_What you need to do:_ Produce an exact copy of the first line of the data below and each line after it, please, up to and including the one with "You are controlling".

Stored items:
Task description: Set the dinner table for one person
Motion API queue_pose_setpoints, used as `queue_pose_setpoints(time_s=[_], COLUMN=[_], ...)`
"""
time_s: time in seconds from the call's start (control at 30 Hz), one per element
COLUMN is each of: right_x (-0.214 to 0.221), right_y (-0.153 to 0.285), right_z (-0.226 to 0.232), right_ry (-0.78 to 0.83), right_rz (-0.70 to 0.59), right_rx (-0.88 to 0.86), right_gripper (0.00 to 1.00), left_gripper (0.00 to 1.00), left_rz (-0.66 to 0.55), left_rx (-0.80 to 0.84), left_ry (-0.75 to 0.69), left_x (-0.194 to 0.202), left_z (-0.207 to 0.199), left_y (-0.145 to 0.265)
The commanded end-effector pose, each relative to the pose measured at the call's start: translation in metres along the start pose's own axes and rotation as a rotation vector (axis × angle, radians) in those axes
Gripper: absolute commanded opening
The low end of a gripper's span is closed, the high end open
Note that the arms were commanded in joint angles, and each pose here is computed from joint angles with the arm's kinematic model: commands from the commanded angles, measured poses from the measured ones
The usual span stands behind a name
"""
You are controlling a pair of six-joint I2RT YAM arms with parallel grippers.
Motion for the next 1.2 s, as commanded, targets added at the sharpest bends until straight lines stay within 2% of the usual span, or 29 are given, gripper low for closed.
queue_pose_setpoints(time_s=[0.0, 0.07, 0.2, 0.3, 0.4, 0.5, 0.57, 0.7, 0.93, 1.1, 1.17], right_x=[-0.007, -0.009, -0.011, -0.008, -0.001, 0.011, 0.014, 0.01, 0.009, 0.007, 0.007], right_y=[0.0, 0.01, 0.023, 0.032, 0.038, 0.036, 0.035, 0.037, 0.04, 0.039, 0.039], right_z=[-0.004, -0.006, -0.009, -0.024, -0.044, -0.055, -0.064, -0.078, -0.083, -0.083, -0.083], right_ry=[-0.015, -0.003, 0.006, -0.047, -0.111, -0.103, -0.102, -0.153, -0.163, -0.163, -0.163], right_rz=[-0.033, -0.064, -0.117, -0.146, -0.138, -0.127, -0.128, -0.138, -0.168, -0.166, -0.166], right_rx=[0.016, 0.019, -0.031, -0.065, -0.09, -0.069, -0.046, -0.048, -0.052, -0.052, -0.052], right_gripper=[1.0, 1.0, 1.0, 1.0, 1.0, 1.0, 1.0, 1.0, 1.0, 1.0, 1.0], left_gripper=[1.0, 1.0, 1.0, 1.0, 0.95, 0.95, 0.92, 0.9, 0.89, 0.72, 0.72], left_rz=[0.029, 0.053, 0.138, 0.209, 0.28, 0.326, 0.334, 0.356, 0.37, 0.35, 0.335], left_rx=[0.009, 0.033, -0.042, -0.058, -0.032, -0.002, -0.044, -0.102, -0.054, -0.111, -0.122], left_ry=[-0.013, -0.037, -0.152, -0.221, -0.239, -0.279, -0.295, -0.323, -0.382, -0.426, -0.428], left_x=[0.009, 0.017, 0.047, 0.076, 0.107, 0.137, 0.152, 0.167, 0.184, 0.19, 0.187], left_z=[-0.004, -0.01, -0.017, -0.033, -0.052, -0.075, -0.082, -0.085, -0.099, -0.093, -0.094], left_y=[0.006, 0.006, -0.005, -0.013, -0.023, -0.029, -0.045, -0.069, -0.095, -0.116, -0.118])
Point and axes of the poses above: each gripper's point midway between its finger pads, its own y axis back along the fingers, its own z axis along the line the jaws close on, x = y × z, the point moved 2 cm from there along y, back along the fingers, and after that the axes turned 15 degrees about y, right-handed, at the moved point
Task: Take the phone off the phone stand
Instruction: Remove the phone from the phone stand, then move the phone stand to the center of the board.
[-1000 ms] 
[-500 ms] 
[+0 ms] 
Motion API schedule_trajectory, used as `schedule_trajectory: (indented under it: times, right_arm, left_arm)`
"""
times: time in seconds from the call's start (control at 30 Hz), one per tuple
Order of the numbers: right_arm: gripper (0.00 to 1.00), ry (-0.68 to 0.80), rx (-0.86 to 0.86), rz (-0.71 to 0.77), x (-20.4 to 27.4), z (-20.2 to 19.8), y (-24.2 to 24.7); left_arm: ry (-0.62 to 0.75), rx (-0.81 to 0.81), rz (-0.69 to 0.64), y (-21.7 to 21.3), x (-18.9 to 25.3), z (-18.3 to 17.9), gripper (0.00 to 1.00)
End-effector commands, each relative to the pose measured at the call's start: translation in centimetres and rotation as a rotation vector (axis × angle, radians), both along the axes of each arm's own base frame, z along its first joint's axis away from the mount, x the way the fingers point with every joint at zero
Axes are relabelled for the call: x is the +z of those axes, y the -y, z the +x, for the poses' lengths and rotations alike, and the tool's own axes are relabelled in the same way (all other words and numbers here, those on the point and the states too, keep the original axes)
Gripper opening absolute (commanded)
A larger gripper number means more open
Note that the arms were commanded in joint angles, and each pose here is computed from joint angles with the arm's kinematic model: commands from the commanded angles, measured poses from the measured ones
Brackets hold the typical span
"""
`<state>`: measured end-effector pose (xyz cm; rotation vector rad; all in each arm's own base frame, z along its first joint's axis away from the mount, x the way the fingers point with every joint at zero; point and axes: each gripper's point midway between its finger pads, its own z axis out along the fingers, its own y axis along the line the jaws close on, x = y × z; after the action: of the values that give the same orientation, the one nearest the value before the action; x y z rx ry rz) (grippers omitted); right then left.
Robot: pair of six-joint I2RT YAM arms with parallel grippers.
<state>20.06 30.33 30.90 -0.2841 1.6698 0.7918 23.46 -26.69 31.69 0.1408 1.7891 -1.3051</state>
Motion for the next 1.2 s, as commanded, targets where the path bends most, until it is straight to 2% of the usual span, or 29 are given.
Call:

_Answer box:_
Task description: Set the dinner table for one person
Motion API queue_pose_setpoints, used as `queue_pose_setpoints(time_s=[_], COLUMN=[_], ...)`
"""
time_s: time in seconds from the call's start (control at 30 Hz), one per element
COLUMN is each of: right_x (-0.214 to 0.221), right_y (-0.153 to 0.285), right_z (-0.226 to 0.232), right_ry (-0.78 to 0.83), right_rz (-0.70 to 0.59), right_rx (-0.88 to 0.86), right_gripper (0.00 to 1.00), left_gripper (0.00 to 1.00), left_rz (-0.66 to 0.55), left_rx (-0.80 to 0.84), left_ry (-0.75 to 0.69), left_x (-0.194 to 0.202), left_z (-0.207 to 0.199), left_y (-0.145 to 0.265)
The commanded end-effector pose, each relative to the pose measured at the call's start: translation in metres along the start pose's own axes and rotation as a rotation vector (axis × angle, radians) in those axes
Gripper: absolute commanded opening
The low end of a gripper's span is closed, the high end open
Note that the arms were commanded in joint angles, and each pose here is computed from joint angles with the arm's kinematic model: commands from the commanded angles, measured poses from the measured ones
The usual span stands behind a name
"""
You are controlling a pair of six-joint I2RT YAM arms with parallel grippers.

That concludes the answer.